++++ Data for review ++++
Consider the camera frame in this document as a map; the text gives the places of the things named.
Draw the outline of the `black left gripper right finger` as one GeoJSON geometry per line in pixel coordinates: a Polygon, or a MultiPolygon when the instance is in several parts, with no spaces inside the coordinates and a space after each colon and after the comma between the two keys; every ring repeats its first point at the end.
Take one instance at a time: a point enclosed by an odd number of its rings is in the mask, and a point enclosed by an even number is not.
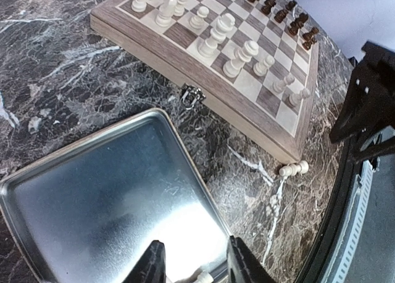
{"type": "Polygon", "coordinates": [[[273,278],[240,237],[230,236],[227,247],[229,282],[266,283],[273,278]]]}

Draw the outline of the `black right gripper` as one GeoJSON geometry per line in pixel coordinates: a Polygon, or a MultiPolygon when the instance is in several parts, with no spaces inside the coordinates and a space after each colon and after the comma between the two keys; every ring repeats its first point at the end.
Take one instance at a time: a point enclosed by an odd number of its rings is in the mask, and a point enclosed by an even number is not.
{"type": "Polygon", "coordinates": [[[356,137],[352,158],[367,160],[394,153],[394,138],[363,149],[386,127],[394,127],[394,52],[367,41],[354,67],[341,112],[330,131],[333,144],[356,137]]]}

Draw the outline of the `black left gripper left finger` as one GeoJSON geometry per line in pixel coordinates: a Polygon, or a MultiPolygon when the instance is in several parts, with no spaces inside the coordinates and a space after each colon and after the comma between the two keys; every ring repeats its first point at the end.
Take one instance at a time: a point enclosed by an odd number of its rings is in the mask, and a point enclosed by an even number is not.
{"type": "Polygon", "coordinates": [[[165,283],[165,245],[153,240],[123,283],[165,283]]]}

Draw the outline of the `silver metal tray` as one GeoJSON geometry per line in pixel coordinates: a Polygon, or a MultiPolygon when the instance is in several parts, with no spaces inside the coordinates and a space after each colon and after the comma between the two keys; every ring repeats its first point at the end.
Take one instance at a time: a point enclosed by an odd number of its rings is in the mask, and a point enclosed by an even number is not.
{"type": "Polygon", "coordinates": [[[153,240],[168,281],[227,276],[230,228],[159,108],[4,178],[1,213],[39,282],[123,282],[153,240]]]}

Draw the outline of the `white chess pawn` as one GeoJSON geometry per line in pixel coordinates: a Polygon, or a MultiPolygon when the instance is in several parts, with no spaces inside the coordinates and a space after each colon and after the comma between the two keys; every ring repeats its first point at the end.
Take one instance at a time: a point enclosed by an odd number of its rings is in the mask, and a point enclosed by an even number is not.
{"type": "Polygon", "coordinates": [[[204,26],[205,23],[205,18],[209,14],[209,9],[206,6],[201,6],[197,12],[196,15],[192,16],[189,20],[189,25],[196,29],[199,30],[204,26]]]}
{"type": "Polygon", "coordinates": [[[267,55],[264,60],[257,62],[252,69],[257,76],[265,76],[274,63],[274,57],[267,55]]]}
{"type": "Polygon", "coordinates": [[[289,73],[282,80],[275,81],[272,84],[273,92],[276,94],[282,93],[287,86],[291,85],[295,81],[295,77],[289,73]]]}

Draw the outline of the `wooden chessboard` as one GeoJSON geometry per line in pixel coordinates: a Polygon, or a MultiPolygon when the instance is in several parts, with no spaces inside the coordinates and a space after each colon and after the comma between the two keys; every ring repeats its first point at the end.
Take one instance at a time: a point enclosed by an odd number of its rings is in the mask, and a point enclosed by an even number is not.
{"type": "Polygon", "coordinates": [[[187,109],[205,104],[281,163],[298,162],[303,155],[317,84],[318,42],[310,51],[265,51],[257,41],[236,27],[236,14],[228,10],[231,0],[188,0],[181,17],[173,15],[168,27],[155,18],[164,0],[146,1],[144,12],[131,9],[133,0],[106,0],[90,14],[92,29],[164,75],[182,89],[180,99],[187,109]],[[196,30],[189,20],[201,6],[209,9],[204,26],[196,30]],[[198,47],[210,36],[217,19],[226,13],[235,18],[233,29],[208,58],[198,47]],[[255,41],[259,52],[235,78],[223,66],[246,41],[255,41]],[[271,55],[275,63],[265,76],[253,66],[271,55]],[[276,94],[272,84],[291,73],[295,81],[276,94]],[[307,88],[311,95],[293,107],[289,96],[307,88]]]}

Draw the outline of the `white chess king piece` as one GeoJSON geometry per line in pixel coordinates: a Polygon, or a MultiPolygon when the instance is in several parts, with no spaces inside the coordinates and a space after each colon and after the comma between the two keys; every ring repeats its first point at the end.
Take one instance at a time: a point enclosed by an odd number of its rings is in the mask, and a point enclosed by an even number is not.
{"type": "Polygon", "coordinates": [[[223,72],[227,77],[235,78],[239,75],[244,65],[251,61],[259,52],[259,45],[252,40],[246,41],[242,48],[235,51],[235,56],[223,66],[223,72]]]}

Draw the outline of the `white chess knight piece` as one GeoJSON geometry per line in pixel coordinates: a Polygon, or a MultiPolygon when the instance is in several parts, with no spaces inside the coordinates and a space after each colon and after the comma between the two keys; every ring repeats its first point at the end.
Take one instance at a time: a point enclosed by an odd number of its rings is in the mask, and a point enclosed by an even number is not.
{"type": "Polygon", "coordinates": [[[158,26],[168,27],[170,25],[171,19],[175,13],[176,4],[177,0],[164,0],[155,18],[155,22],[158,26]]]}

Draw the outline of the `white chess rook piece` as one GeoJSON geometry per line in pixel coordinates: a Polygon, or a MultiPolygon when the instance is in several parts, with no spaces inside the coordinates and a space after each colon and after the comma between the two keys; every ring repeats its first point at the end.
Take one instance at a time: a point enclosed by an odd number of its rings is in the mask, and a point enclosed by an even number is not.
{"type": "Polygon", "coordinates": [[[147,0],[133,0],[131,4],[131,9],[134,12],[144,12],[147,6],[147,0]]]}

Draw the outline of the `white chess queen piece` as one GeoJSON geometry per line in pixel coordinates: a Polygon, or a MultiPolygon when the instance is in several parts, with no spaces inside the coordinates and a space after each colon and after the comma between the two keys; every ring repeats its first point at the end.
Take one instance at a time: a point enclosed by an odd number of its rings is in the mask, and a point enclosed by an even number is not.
++++
→ Exercise prompt
Output the full material exactly as given, without its pictures.

→ Expected answer
Consider the camera frame in this document as a map; the text gives the places of the things named.
Draw the outline of the `black left gripper right finger` as one GeoJSON geometry per line in pixel coordinates: a Polygon, or a MultiPolygon when the instance is in several parts, with no spaces inside the coordinates and a space after each colon and after the comma between the two keys; every ring repeats its first point at the end.
Take one instance at a time: a point enclosed by an odd number of its rings is in the mask, and a point enclosed by an even number is not.
{"type": "Polygon", "coordinates": [[[273,278],[240,237],[230,236],[227,247],[229,282],[266,283],[273,278]]]}

Draw the outline of the `black right gripper` as one GeoJSON geometry per line in pixel coordinates: a Polygon, or a MultiPolygon when the instance is in several parts, with no spaces inside the coordinates and a space after each colon and after the comma between the two keys; every ring repeats its first point at the end.
Take one instance at a time: a point enclosed by an odd number of its rings is in the mask, and a point enclosed by an even number is not.
{"type": "Polygon", "coordinates": [[[356,137],[352,158],[367,160],[394,153],[394,138],[363,149],[386,127],[394,127],[394,52],[367,41],[354,67],[341,112],[330,131],[333,144],[356,137]]]}

Draw the outline of the `black left gripper left finger` as one GeoJSON geometry per line in pixel coordinates: a Polygon, or a MultiPolygon when the instance is in several parts, with no spaces inside the coordinates and a space after each colon and after the comma between the two keys; every ring repeats its first point at the end.
Take one instance at a time: a point enclosed by an odd number of its rings is in the mask, and a point enclosed by an even number is not.
{"type": "Polygon", "coordinates": [[[165,283],[165,245],[153,240],[123,283],[165,283]]]}

Draw the outline of the `silver metal tray` as one GeoJSON geometry per line in pixel coordinates: a Polygon, or a MultiPolygon when the instance is in several parts, with no spaces inside the coordinates and a space after each colon and after the comma between the two keys; every ring repeats its first point at the end.
Take one instance at a time: a point enclosed by an odd number of its rings is in the mask, and a point enclosed by an even number is not.
{"type": "Polygon", "coordinates": [[[153,240],[168,281],[227,276],[230,228],[159,108],[4,178],[1,213],[39,282],[123,282],[153,240]]]}

Draw the outline of the `white chess pawn` as one GeoJSON geometry per line in pixel coordinates: a Polygon, or a MultiPolygon when the instance is in several parts, with no spaces inside the coordinates and a space after each colon and after the comma between the two keys; every ring repeats its first point at the end.
Take one instance at a time: a point enclosed by an odd number of its rings is in the mask, and a point enclosed by an even number is not.
{"type": "Polygon", "coordinates": [[[204,26],[205,23],[205,18],[209,14],[209,9],[206,6],[201,6],[197,12],[196,15],[192,16],[189,20],[189,25],[196,29],[199,30],[204,26]]]}
{"type": "Polygon", "coordinates": [[[267,55],[264,60],[257,62],[252,69],[257,76],[265,76],[274,63],[274,57],[267,55]]]}
{"type": "Polygon", "coordinates": [[[289,73],[282,80],[275,81],[272,84],[273,92],[276,94],[282,93],[287,86],[291,85],[295,81],[295,77],[289,73]]]}

Draw the outline of the `wooden chessboard` as one GeoJSON geometry per line in pixel coordinates: a Polygon, or a MultiPolygon when the instance is in several parts, with no spaces inside the coordinates and a space after each colon and after the comma between the two keys; every ring repeats its first point at the end.
Take one instance at a time: a point enclosed by an odd number of its rings is in the mask, and a point enclosed by an even number is not.
{"type": "Polygon", "coordinates": [[[187,109],[205,104],[281,163],[298,162],[303,155],[317,84],[318,42],[310,51],[265,51],[257,41],[236,27],[236,14],[228,10],[231,0],[188,0],[181,17],[173,15],[168,27],[155,18],[164,0],[146,1],[144,12],[131,9],[133,0],[106,0],[90,14],[92,29],[164,75],[182,89],[180,99],[187,109]],[[196,30],[189,20],[201,6],[209,9],[204,26],[196,30]],[[198,47],[210,36],[217,19],[226,13],[235,18],[233,29],[208,58],[198,47]],[[255,41],[259,52],[235,78],[223,66],[246,41],[255,41]],[[271,55],[275,63],[265,76],[253,66],[271,55]],[[276,94],[272,84],[291,73],[295,81],[276,94]],[[307,88],[311,95],[293,107],[289,96],[307,88]]]}

Draw the outline of the `white chess king piece` as one GeoJSON geometry per line in pixel coordinates: a Polygon, or a MultiPolygon when the instance is in several parts, with no spaces inside the coordinates and a space after each colon and after the comma between the two keys; every ring repeats its first point at the end.
Take one instance at a time: a point enclosed by an odd number of its rings is in the mask, and a point enclosed by an even number is not.
{"type": "Polygon", "coordinates": [[[223,72],[227,77],[235,78],[239,75],[244,65],[251,61],[259,52],[259,45],[252,40],[246,41],[242,48],[235,51],[235,56],[223,66],[223,72]]]}

Draw the outline of the `white chess knight piece` as one GeoJSON geometry per line in pixel coordinates: a Polygon, or a MultiPolygon when the instance is in several parts, with no spaces inside the coordinates and a space after each colon and after the comma between the two keys; every ring repeats its first point at the end.
Take one instance at a time: a point enclosed by an odd number of its rings is in the mask, and a point enclosed by an even number is not.
{"type": "Polygon", "coordinates": [[[158,26],[168,27],[170,25],[171,19],[175,13],[176,4],[177,0],[164,0],[155,18],[155,22],[158,26]]]}

Draw the outline of the `white chess rook piece` as one GeoJSON geometry per line in pixel coordinates: a Polygon, or a MultiPolygon when the instance is in several parts, with no spaces inside the coordinates and a space after each colon and after the comma between the two keys; every ring repeats its first point at the end.
Take one instance at a time: a point enclosed by an odd number of its rings is in the mask, and a point enclosed by an even number is not.
{"type": "Polygon", "coordinates": [[[147,0],[133,0],[131,4],[131,9],[134,12],[144,12],[147,6],[147,0]]]}

Draw the outline of the `white chess queen piece` as one GeoJSON geometry per line in pixel coordinates: a Polygon, or a MultiPolygon when the instance is in several parts, with no spaces inside the coordinates and a space after each colon and after the comma between the two keys; every ring repeats its first point at the end.
Take one instance at a time: a point enclosed by an odd number of its rings is in the mask, and a point enclosed by an even number is not.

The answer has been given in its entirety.